Peabody-Whitehead Mansion, 1128 Grant St, Denver, CO 80203 Google Maps Location

The Peabody-Whitehead Mansion that sits at 11th and Grant is widely known as one of the most haunted in the area. First belonging to William Riddick Whitehead, and later to the 13th and 15th Governor James Peabody, the mansion has a haunted history dating back to the 19th century. Whitehead was a surgeon for the Russian army during the Crimean War, one of the bloodiest wars of modern history, and as a Surgeon in the Confederate army, he passed away inside the home after a brief illness in 1902.

Governor Peabody was loathed and rightly so. During the miners strikes in the early 20th Century, Peabody used the National Guard to establish Marshal law and worked hand in hand with Mining Barons to crush protests and force miners to accept poverty wages and poor living conditions.

Due to the bloody wars, the primitive medical knowledge, and the causes he supported, Dr. Whitehead lost many of his patients. It is said that the spirits of the soldiers that died under Dr. Whitehead’s care followed him to his new home, all the way in Colorado. During the Whitehead family’s stay at the home, poltergeist activity was the most common. Reports came out of the house of flying books, falling pictures, and extreme disturbances throughout the night. Dr. Whitehead was reportedly tormented by the spirits of the soldiers he said he ‘failed’ and said that he could see their ghosts’ everywhere he looked, often witnessing the apparitions of soldiers wandering the halls of his new home.

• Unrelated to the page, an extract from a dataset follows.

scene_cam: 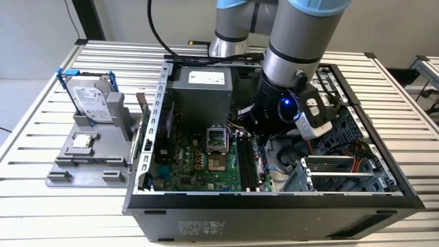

Peabody rented out he mansion the next year, and for awhile things were relatively quiet. But that changed during the 1960s and 70s, when the space was renovated into bars and restaurants. During the remodel a couple of the construction workers abducted a young girl who was walking in the neighborhood. They brought her into the vacant home and raped her, murdering her afterward. They are alleged to have buried her body in the basement of the house under the foundation. Cold spots are prevalent in this area.

During the Travel Channel’s Ghost Adventures investigation, the crew investigated the basement, asking the unseen spirits of the home as to what happened to a girl down there and they received a response from a disembodied voice saying that ‘she was raped.’

A woman who died in the building while waiting for her fiancé has also been reported as a strange apparition peeking out of the mansion’s windows.

As a bar and restaurant food would go flying off the shelves, chandeliers would flicker on and off for no reason, and cries from a baby could be heard. One waitress who worked there reportedly took her own life, and since then, her spirit has also been known to haunt the building. It’s said that as many as 12 different spirits inhabit the home, completely unaware of each other.